>>>>>

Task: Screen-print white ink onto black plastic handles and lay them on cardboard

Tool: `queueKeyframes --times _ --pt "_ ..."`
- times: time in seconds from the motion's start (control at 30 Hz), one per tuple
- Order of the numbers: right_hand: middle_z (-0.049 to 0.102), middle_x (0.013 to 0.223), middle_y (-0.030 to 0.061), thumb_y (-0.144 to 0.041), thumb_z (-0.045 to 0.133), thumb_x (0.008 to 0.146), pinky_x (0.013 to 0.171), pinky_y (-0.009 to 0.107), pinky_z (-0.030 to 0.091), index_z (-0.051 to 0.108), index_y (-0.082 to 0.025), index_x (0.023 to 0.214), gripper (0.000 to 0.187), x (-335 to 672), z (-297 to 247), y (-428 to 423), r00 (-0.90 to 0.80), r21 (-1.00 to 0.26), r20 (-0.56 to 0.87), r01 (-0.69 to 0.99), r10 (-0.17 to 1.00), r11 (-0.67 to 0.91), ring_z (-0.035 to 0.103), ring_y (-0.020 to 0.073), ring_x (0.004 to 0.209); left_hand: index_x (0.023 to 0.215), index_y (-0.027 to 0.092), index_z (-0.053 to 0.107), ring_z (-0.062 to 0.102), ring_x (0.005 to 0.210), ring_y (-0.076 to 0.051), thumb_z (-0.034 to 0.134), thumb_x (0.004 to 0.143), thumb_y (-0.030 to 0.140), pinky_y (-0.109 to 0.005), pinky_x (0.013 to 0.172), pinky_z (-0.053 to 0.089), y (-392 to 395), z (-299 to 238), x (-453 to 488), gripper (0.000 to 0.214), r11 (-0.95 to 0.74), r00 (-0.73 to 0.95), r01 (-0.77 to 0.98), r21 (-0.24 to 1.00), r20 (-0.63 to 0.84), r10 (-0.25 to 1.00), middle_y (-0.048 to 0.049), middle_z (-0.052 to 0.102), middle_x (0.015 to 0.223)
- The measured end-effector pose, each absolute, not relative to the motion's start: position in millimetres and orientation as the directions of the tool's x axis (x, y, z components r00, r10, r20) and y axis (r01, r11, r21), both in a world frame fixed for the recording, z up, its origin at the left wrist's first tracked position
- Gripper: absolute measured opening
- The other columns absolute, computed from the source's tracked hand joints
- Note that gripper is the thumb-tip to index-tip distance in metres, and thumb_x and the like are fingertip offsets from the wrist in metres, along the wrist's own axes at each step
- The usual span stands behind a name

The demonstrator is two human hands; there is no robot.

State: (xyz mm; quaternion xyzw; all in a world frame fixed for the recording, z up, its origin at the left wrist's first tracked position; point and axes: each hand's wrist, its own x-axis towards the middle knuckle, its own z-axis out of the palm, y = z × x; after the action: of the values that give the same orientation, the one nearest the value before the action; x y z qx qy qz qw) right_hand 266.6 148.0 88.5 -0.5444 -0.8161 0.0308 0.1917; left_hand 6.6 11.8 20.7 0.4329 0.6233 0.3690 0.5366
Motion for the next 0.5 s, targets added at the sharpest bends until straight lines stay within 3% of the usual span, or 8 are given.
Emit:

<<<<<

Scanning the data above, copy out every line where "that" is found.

**RESULT BELOW**
- Note that gripper is the thumb-tip to index-tip distance in metres, and thumb_x and the like are fingertip offsets from the wrist in metres, along the wrist's own axes at each step
State: (xyz mm; quaternion xyzw; all in a world frame fixed for the recording, z up, its origin at the left wrist's first tracked position; point and axes: each hand's wrist, its own x-axis towards the middle knuckle, its own z-axis out of the palm, y = z × x; after the action: of the values that give the same orientation, the one nearest the value before the action; x y z qx qy qz qw) right_hand 266.6 148.0 88.5 -0.5444 -0.8161 0.0308 0.1917; left_hand 6.6 11.8 20.7 0.4329 0.6233 0.3690 0.5366

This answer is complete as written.